EFFECT OF CCC ON GROWTH DISTRIBUTION AND FRUITING IN CITRUS
The mode by which dry matter is distributed among other plant organs, mainly the fruit, when growth is reduced, should serve as an additional indicator in testing the efficiency of chemicals applied. Using these criteria we investigated the effect of 2-chloroethyl trimethyl ammonium chloride (CCC) in young lemon trees. Trees were grown in pots during eleven months. CCC, at concentrations of 0, 500, 1500 and 3000 ppm was supplied to the root by irrigation, at weekly intervals.

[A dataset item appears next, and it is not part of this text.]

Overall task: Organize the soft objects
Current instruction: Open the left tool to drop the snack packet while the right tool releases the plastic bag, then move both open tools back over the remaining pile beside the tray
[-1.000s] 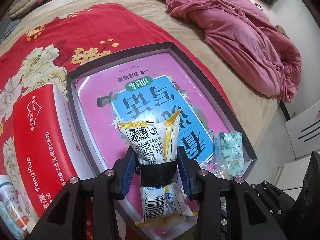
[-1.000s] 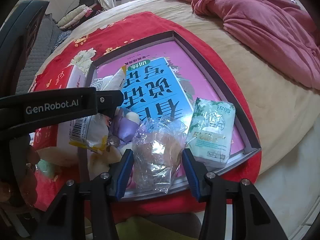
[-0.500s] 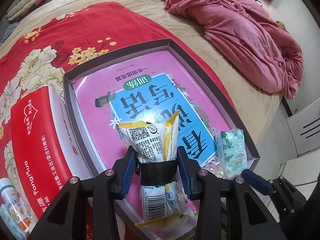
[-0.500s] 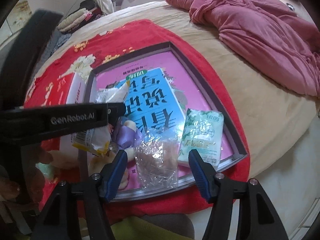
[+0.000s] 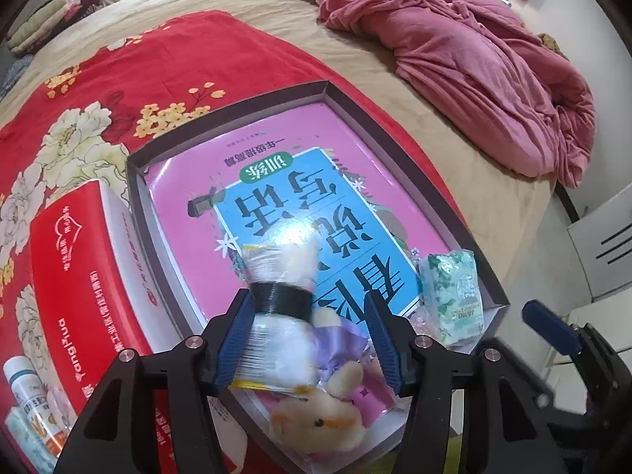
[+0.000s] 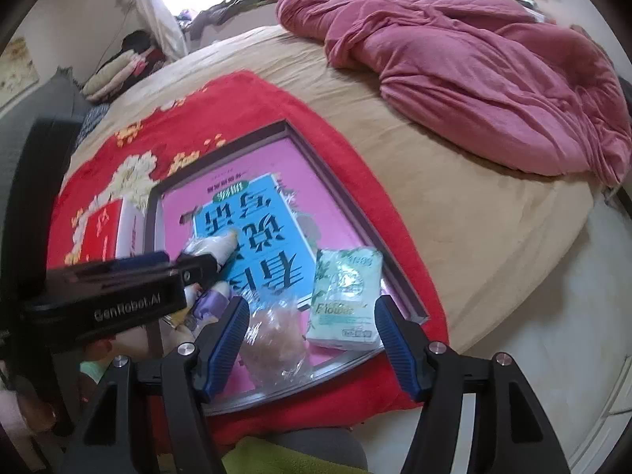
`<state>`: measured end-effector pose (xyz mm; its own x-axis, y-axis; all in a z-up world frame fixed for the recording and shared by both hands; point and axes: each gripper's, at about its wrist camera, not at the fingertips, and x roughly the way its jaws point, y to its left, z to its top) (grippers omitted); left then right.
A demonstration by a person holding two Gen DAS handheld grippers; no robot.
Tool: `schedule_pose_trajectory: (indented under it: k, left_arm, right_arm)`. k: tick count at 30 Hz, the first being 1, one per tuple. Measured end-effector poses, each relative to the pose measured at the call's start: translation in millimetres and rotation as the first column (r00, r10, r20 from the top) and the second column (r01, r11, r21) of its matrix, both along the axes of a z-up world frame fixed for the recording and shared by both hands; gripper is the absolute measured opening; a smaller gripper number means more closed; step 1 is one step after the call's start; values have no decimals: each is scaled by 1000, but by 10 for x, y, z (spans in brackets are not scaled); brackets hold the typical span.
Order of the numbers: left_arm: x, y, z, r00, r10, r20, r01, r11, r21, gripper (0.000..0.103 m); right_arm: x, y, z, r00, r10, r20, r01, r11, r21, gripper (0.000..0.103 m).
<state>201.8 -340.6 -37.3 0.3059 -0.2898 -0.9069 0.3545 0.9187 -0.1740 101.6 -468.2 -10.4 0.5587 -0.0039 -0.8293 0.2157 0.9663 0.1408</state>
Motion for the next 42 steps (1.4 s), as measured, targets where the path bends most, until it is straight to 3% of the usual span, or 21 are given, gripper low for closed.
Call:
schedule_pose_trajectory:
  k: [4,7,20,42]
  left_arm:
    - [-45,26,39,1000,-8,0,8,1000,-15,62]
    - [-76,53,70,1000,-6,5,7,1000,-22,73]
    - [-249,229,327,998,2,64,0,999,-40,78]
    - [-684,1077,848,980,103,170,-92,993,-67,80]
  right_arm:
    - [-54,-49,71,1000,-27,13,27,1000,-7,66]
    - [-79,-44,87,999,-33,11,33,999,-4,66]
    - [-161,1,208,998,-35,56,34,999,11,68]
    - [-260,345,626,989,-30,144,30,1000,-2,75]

Treatment with CCC induced an early start of flowering and improved fruit set. Total shoot extension lenght was lower in treated plants, resulting in a compact appearance of the tree. Branching was less affected by CCC, which also caused a decrease in the number of leaves per plant and improved leaf colour. The number of fruits initiated early and the final yield were increased by CCC treatments. Fruits from CCC-treated plants had a larger number of seeds than fruits from control plants. Total dry matter produced per whole plant was reduced only at the highest concentration of CCC, but relative distribution of dry matter to various plant parts was affected at all CCC levels. The fruit dry-matter as a proportion of total dry-matter was raised from 25.4 percent in the control to 43.5, 41.7 and 47.1 percent in trees treated with 500, 1500 and 3000 ppm CCC, respectively.
This increase was almost entirely at the expense of dry matter build-up in woody parts of the plants. Only a small relative decrease in dry matter was found in leaves and rootlets.